You’re right, Nancy. There was a time in history that only the nobility could own certain types of wolfhounds and deerhounds – though I can’t quote the legal aspect off the top of my head.

Sarah Waldock

… and I only know the Medieval aspect when, like sumptuary law, it was dependent on social rank, and to be honest I know more about which hawk could be owned by which degree of person.

Mimi Matthews

Amazing to think how many animals were strictly for the nobility and those of high rank.

Sarah Waldock

And at the other end of usefulness, miniature beagles, which were not intended for hunting but as lapdogs, trained however to ride on the saddle of a lady out hunting. the must-have accessory of the 16th century. I suppose King Charles Spaniels came about in much the same way….

Mimi Matthews

Very interesting, Sarah. I hadn’t heard of beagles being used that way. But then, I confess, I don’t know much about the history of beagles!


I wonder if Bran was a result of crossbreeding with the Tsar’s gift of wolfhounds.
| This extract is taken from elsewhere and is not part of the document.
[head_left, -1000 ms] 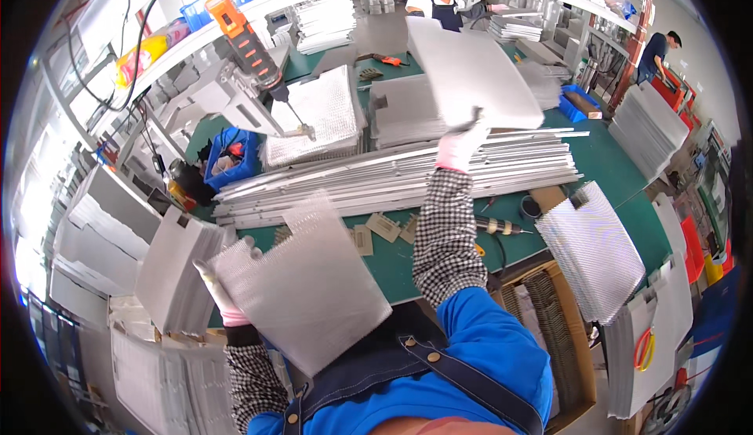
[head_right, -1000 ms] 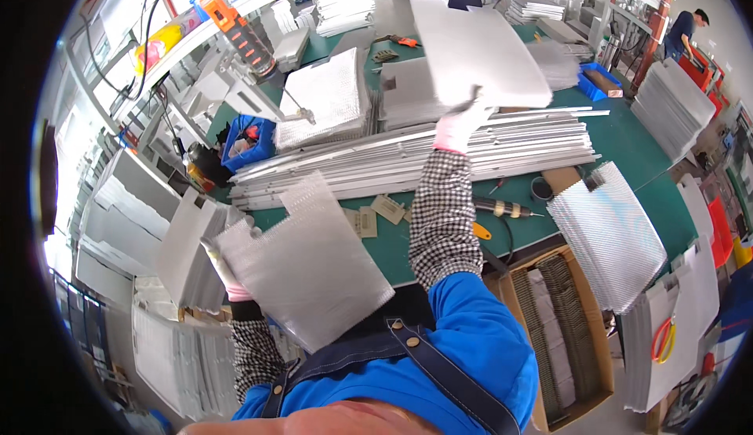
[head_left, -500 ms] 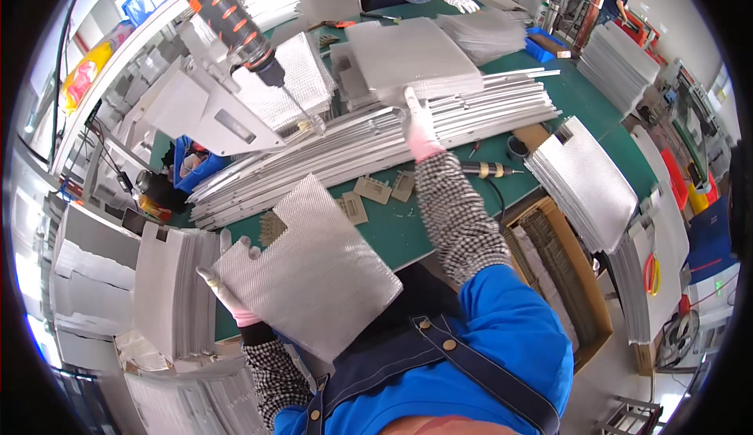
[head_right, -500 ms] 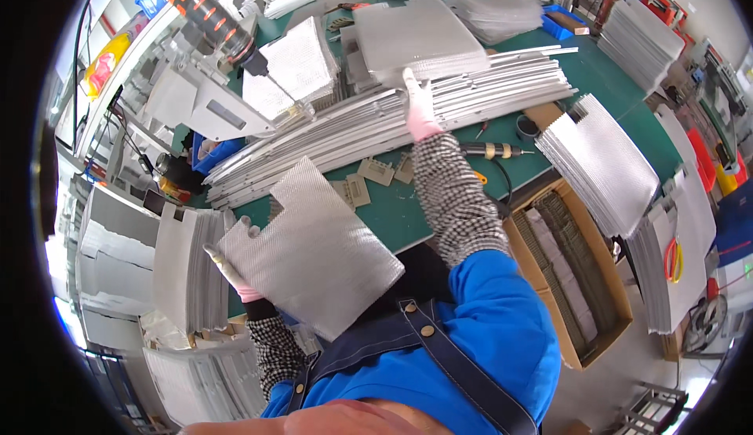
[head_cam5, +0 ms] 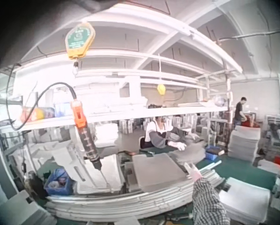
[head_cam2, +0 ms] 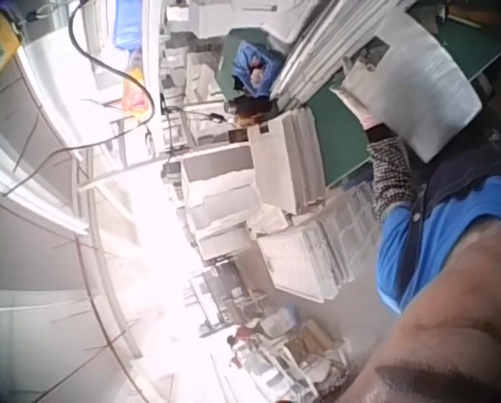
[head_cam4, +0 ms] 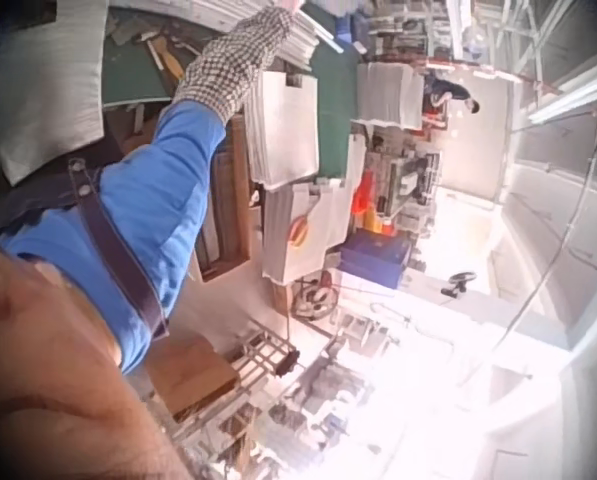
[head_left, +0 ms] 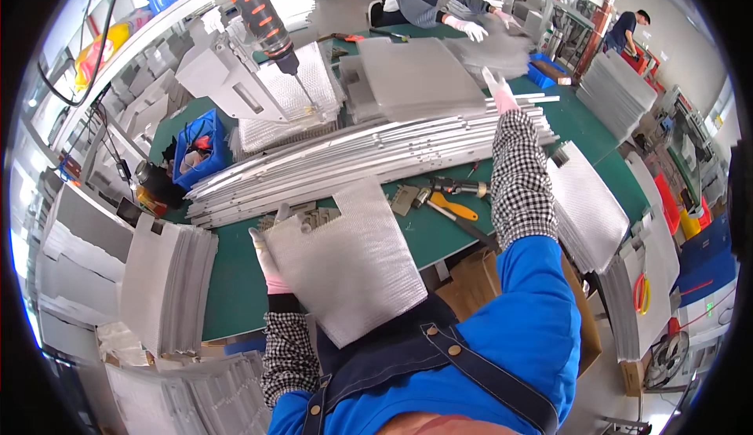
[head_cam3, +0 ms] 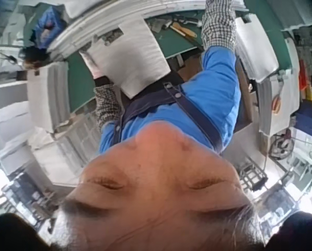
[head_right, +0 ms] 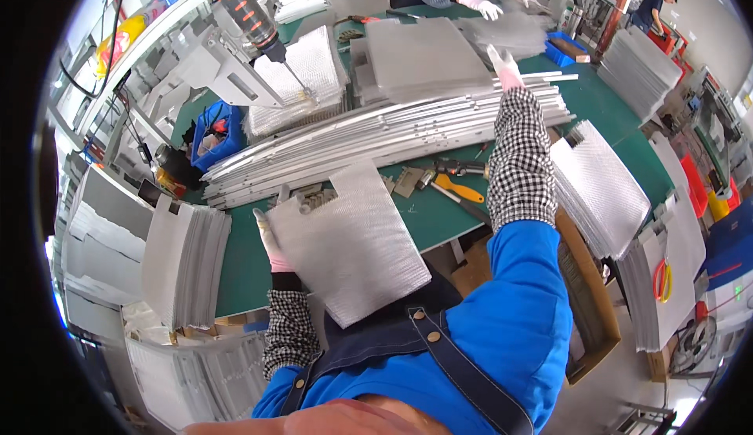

Fascinating!

Mimi Matthews

He’s certainly wiry enough!


One of the books mentioned in the bibliography said that no one under the rank of earl could have a Scottish deerhound.
I mentioned that and the game laws in response to the comment that there never were very many Scottish deerhounds around until Victoria’s day when she made them popular. An unqualified man could be fined for having a sporting dog.

Sammie g leary

My Great Grandmother Amy Horsfall was in Queen Victoria’s court and raised Scottish Deerhounds. Is she the Breeder of Hector the Queens Favorite dog. I ask as I would like to eventually purchase a pup from my Greatgrandmothers line. Thank you for your time.